== ACTIVITY ==
In the listing below, a line holding "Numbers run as" and a line holding "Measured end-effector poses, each" mark the range. Retype both exactly, with all lines between them.
===== RECORDED INFORMATION =====
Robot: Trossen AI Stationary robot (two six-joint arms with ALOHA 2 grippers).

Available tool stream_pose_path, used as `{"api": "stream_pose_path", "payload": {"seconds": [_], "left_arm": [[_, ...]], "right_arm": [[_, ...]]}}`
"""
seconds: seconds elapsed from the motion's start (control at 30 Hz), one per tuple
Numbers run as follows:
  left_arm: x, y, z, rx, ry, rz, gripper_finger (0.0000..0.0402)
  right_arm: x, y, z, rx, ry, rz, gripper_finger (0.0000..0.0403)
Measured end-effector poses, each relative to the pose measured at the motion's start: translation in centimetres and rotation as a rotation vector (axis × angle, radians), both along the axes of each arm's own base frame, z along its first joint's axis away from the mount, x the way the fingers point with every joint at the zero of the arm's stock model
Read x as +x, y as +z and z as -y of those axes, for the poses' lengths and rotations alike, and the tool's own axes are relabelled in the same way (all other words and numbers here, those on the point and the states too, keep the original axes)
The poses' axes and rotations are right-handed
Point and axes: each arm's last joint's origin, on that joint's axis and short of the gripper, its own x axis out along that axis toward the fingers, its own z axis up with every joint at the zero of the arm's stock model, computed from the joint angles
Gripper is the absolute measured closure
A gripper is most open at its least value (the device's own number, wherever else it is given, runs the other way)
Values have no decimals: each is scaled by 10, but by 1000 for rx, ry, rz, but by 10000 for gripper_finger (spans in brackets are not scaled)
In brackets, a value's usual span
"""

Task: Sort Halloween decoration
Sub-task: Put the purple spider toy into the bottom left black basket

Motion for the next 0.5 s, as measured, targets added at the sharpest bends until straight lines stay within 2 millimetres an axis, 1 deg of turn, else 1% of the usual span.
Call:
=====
== ANSWER SECTION ==
Numbers run as follows:
  left_arm: x, y, z, rx, ry, rz, gripper_finger (0.0000..0.0402)
  right_arm: x, y, z, rx, ry, rz, gripper_finger (0.0000..0.0403)
Measured end-effector poses, each relative to the pose measured at the motion's start: translation in centimetres and rotation as a rotation vector (axis × angle, radians), both along the axes of each arm's own base frame, z along its first joint's axis away from the mount, x the way the fingers point with every joint at the zero of the arm's stock model

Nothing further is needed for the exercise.